The Cycle You’re Stuck In
Here’s the loop:
They do the thing - cross a boundary, lie, manipulate, hurt you
You react - you’re upset, you pull away, you call them out
They apologize - “I’m sorry, I’ll change, please forgive me”
You accept - because you want it to be over, you want to believe them
Things are good for a while - they’re on their best behavior
They do the thing again - back to step 1
You think the cycle is: bad behavior → apology → change.
But the actual cycle is: bad behavior → apology → temporary relief → bad behavior again.
The apology isn’t part of the solution. It’s part of the problem.
What The Apology Actually Does
When they apologize, three things happen:
1. It resets the clock
Your anger has a shelf life. If they can get you to accept the apology, your timer starts over. You can’t bring up what they “already apologized for.” They’ve bought themselves more time before consequences.
2. It relieves their discomfort
They don’t like how they feel when you’re upset with them. Not because they hurt you—because your reaction is uncomfortable for them. The apology makes that discomfort go away. For them.
3. It tests your limits
Every time you accept an apology that isn’t backed by change, you’re teaching them your boundaries are negotiable. They’re learning how much they can get away with before you actually leave.
The apology is not an admission of guilt. It’s a strategic move.
What A Real Apology Actually Looks Like
You’re not crazy for wanting to believe them. Some apologies are real.
Here’s how to tell the difference.
A real apology has five parts:
1. Acknowledgment of what they did “I lied to you about where I was on Friday.”
Not: “I’m sorry you’re upset.” Not: “I’m sorry if I hurt you.” Specific. Clear. No wiggle room.
2. Recognition of impact “I know that broke your trust and made you question other things I’ve told you.”
They have to understand what their action did to you. Not what it says about them. What it cost you.
3. Accountability without excuses “There’s no excuse for that. I chose to lie because I didn’t want to deal with the conversation.”
Not: “I was stressed.” Not: “You wouldn’t have understood.” They own it. Period.
4. A concrete plan for change “I’m going to tell you the truth even when it’s uncomfortable. If I’m tempted to lie, I’ll tell you I need time to think instead.”
Not: “I’ll try harder.” Not: “I’ll be better.” Specific actions they will take differently.
5. Acceptance of consequences “I understand if you need space. I understand if you don’t trust me right now. I’ll earn it back.”
They don’t demand immediate forgiveness. They don’t guilt you for being hurt. They accept that their actions have costs.
If the apology is missing any of these five parts, it’s not an apology. It’s damage control.
Why You Keep Accepting Anyway
Even when you know better, you accept.
Here’s why:
You’re exhausted It’s easier to accept the apology than to have the same fight again. You’re tired of being the bad guy. You’re tired of the tension. You just want it to be over.

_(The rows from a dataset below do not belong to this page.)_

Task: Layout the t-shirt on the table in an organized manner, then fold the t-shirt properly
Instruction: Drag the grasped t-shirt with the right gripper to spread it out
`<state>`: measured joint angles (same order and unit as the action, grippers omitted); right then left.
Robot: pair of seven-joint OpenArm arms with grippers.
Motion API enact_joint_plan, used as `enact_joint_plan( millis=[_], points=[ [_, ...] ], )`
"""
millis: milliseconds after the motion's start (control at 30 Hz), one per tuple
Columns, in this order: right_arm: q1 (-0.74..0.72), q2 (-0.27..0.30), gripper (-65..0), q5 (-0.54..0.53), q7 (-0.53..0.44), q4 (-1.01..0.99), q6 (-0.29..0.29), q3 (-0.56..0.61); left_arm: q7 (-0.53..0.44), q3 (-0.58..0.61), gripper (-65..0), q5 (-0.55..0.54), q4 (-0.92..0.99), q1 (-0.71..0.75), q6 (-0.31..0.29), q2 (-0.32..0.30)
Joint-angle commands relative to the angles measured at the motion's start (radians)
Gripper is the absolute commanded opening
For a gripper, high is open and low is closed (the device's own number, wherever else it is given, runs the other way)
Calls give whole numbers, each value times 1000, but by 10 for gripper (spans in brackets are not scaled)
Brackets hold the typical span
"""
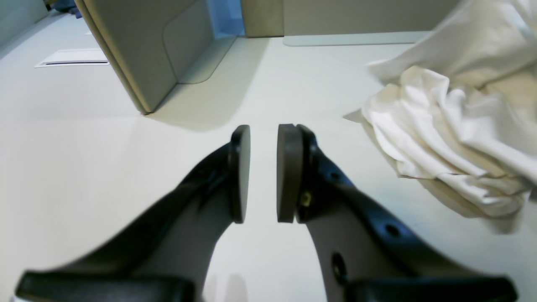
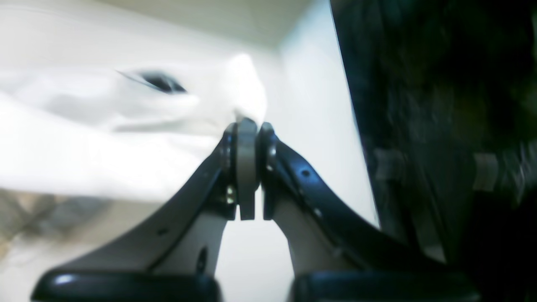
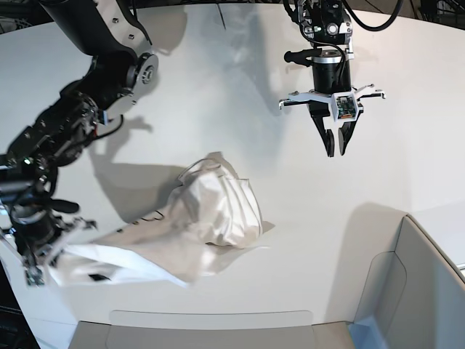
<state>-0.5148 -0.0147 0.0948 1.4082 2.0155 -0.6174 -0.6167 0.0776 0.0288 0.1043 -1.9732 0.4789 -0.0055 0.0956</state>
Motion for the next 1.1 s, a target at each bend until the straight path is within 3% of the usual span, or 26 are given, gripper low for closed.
enact_joint_plan(
  millis=[0, 67, 233, 367, 500, 567, 800, 967, 1067],
  points=[
    [8, 28, -650, -37, -12, -17, -22, -42, -29, 4, -522, 2, -18, 1, 2, 2],
    [81, 72, -650, -74, -12, -92, -25, -110, -29, 4, -522, 2, -18, -1, 2, 0],
    [219, 161, -636, -117, -12, -244, -23, -113, -26, 6, -522, 2, -18, -4, 2, 2],
    [264, 166, -465, -125, -12, -227, -29, -114, 46, 6, -522, 2, -18, -6, 2, 2],
    [318, 146, -349, -183, -12, -123, -48, -113, 78, 6, -522, 2, -19, -7, 2, 2],
    [351, 134, -346, -247, -12, -71, -81, -113, 78, 6, -523, 2, -19, -7, 2, 2],
    [476, 58, -346, -442, -12, -42, -81, -121, 77, 6, -523, 2, -21, -7, 2, 0],
    [456, -24, -346, -473, -12, -42, -81, -253, 78, 6, -522, 2, -21, -7, 2, -1],
    [399, -18, -347, -413, -22, -43, -63, -289, 81, 6, -522, 2, -21, -7, 2, -1]
  ],
)
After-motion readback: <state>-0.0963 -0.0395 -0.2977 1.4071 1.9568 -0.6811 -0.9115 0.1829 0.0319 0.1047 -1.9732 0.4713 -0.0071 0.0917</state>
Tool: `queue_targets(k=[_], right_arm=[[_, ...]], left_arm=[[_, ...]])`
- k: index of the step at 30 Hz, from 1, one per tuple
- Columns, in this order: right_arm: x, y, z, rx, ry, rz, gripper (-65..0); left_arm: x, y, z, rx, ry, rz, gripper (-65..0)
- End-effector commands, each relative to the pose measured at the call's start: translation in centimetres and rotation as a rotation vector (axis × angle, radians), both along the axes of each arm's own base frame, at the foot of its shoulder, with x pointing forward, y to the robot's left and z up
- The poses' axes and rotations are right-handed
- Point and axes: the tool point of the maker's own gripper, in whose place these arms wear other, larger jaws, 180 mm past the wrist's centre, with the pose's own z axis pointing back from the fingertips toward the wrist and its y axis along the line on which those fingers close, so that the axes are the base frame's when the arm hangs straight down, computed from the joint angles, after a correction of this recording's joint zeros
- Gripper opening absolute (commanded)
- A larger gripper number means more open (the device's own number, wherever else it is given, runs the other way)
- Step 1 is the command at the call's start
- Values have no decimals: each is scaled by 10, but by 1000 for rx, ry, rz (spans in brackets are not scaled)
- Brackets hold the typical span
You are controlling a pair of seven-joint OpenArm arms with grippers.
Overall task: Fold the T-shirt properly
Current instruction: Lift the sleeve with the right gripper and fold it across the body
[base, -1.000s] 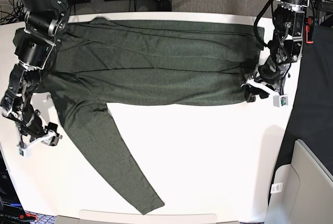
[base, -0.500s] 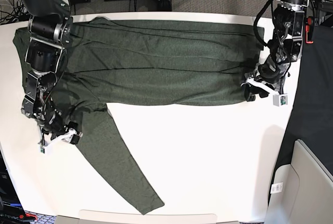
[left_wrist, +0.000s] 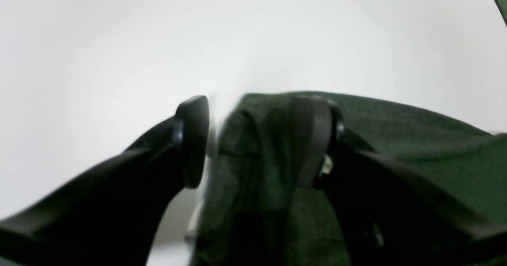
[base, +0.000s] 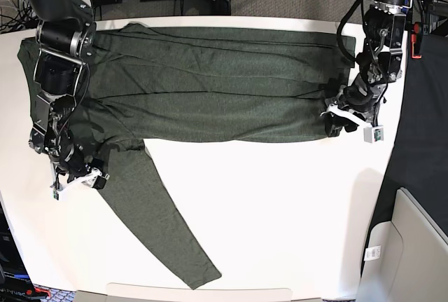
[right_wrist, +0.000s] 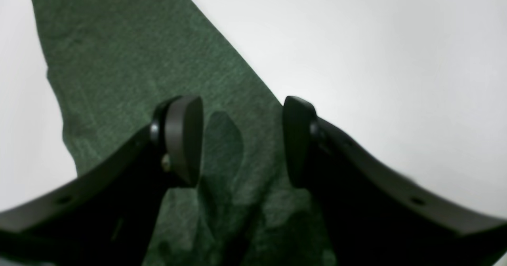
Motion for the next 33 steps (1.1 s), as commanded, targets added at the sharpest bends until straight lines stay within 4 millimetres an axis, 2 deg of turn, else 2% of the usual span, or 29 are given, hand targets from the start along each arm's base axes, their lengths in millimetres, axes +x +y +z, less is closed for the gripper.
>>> queue_targets(k=[1, 5, 11, 17, 20, 25, 28, 31, 33], right_arm=[[0, -2, 3, -7, 34, 14, -372], [-4, 0, -1, -3, 60, 22, -464], [-11, 4, -6, 4, 117, 45, -539], [-12, 24, 0, 11, 79, 206, -630], [-18, 32, -1, 15, 94, 280, -636], [-30, 41, -2, -5, 110, 384, -636], [-37, 38, 5, -55, 110, 403, -637], [-46, 43, 14, -28, 85, 419, -637], [-51, 39, 22, -8, 73, 422, -637]], left_arm=[[11, 5, 18, 14, -58, -3, -332], [11, 4, 18, 12, -58, -3, -333], [11, 4, 18, 12, -58, -3, -333], [12, 5, 19, 13, -61, -2, -334], [12, 5, 21, 12, -66, -1, -339], [16, 1, 32, 11, -98, -13, -407], [17, 0, 33, 11, -101, -14, -441], [16, 0, 33, 11, -99, -14, -447], [16, 0, 32, 11, -97, -14, -447]])
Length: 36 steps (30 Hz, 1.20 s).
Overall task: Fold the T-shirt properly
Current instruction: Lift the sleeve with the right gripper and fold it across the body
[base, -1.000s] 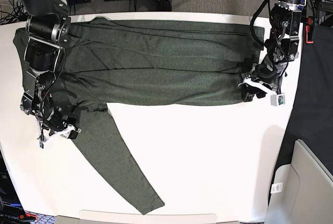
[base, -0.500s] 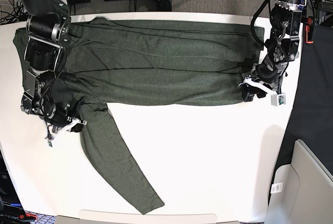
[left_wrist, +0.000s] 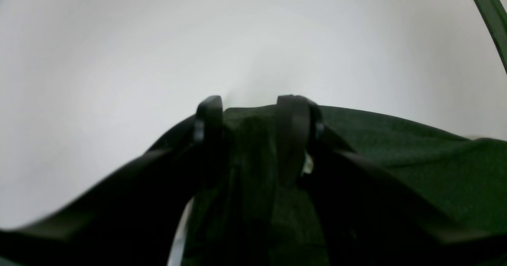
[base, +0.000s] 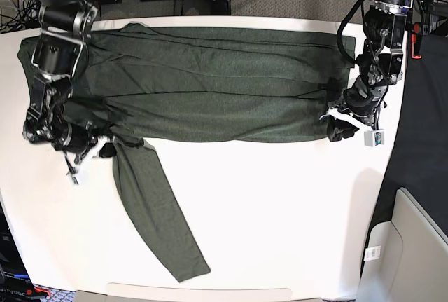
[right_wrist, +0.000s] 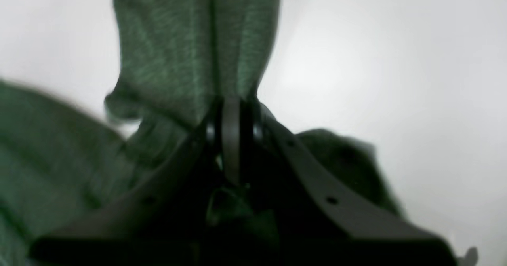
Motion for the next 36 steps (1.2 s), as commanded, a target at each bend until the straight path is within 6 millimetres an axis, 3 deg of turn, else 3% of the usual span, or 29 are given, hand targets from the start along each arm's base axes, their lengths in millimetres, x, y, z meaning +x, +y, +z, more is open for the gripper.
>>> queue_targets(k=[1, 6, 11, 18, 24, 29, 36], right_arm=[[12, -11, 26, 5, -73, -9, -637], [-4, -9, 44, 98, -118, 7, -637], [-20, 11, 68, 178, -179, 69, -637], [-47, 38, 75, 259, -176, 144, -637], [-69, 76, 83, 269, -202, 232, -636], [-95, 123, 81, 256, -180, 393, -635], [-128, 152, 78, 245, -158, 509, -634]], left_arm=[[10, 5, 17, 9, -55, 2, -447], [9, 5, 17, 9, -53, 2, -447], [9, 5, 15, 9, -48, 1, -447], [8, 4, 14, 8, -46, -1, -447], [7, 3, 12, 6, -43, -2, -447], [7, -4, 10, -14, -38, -2, -447], [7, -4, 10, -14, -38, -2, -447]])
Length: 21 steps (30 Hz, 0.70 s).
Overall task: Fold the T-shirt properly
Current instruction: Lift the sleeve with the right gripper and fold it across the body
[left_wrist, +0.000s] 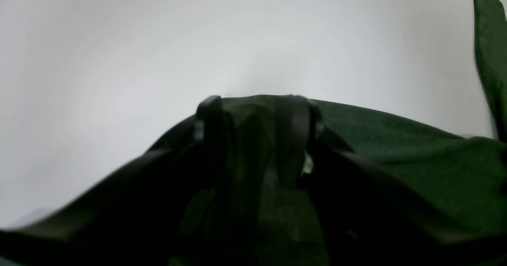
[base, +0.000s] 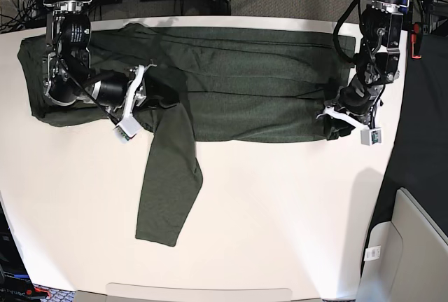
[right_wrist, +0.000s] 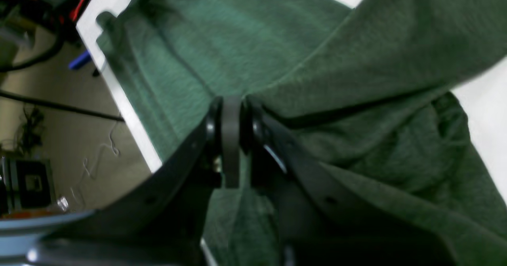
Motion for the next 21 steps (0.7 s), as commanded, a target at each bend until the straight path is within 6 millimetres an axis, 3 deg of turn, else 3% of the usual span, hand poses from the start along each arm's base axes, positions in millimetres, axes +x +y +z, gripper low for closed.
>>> queue_targets(k=[1, 4, 9, 17, 21], right_arm=[[-1, 1, 9, 16, -26, 15, -634], [-13, -2, 1, -25, 2, 44, -634], [-16, -25, 2, -93, -8, 44, -634], [-26, -68, 16, -63, 12, -31, -634], [-41, -71, 17, -50, 47, -11, -634]], left_arm=[[9, 5, 15, 10, -48, 0, -447], [9, 6, 15, 10, -49, 3, -447], [9, 5, 14, 10, -46, 0, -447], [8, 4, 14, 10, -43, -1, -447], [8, 4, 14, 10, -43, -1, -447]])
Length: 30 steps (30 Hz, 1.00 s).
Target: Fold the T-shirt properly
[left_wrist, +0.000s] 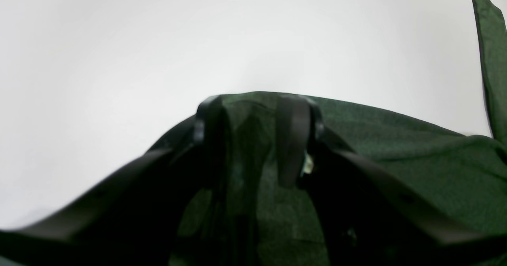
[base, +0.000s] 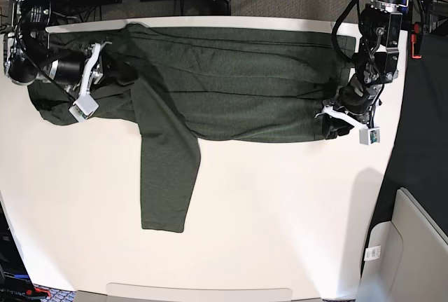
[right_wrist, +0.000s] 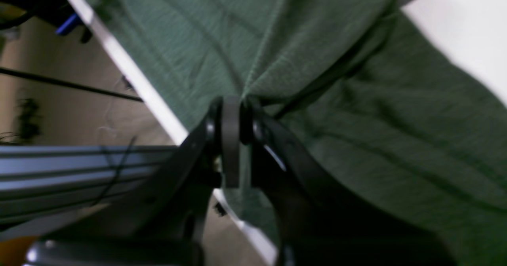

You want to believe them You don’t want to accept that someone you love keeps hurting you on purpose. You want to believe this time is different. You want to believe they’re capable of change.
You’ve been trained to Every time you’ve held your ground, they’ve escalated. Tears. Anger. Silent treatment. Guilt trips. You’ve learned that accepting the apology is the path of least resistance.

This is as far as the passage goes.